For a satellite escape velocity is \(11 \mathrm{~km} / \mathrm{s}\). If the satellite is launched at an angle of \(60^{\circ}\) with the vertical, then escape velocity will be (a) \(11 \mathrm{~km} / \mathrm{s}\) (b) \(11 \sqrt{3} \mathrm{~km} / \mathrm{s}\) (c) \(\frac{11}{\sqrt{3}} \mathrm{~km} / \mathrm{s}\) (d) \(33 \mathrm{~km} / \mathrm{s}\)

Short Answer

Expert verified
The escape velocity will be \(11 \mathrm{~km} / \mathrm{s}\)

Step by step solution

01

Understanding the concept of escape velocity

The escape velocity of a satellite is the minimum velocity it needs to escape the gravitational field of the earth and it is independent of the direction of launch.
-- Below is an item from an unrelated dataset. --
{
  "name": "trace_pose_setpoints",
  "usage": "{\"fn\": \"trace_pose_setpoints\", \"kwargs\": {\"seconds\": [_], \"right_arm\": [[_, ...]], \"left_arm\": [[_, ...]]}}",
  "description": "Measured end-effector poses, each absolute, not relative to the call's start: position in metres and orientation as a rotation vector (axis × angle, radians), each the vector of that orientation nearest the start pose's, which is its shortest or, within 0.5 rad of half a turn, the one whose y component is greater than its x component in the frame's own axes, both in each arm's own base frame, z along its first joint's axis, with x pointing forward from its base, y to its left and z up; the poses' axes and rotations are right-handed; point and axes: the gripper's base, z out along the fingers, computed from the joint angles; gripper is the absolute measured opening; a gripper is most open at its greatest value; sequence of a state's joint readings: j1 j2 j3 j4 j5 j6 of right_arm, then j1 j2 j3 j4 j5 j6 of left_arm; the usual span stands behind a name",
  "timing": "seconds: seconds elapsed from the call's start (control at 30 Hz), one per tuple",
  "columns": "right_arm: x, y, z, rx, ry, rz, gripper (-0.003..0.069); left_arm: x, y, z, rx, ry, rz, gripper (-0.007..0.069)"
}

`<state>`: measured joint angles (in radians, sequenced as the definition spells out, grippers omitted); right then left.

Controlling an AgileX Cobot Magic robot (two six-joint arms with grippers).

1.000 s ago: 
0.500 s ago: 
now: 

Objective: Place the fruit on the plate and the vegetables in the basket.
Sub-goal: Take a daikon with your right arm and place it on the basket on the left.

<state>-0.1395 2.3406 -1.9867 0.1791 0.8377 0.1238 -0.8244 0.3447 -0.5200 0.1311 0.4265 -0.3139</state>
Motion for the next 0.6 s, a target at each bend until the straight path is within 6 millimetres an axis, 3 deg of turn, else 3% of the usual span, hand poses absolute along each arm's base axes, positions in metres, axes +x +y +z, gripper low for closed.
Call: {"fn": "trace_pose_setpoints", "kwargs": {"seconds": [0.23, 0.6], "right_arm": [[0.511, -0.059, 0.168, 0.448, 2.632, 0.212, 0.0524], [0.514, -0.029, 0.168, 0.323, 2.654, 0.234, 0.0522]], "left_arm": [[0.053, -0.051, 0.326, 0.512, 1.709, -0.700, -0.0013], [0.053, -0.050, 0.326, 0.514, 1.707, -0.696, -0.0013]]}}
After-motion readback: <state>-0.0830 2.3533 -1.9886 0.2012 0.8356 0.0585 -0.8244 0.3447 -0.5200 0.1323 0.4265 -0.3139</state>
Hence, the angle of launch doesn't affect this value.
02

Apply the concept to the problem

Given that the escape velocity is \(11 \mathrm{~km} / \mathrm{s}\) and the satellite is launched at an angle of \(60^{\circ}\), according to our understanding in step 1, the escape velocity remains \(11 \mathrm{~km} / \mathrm{s}\).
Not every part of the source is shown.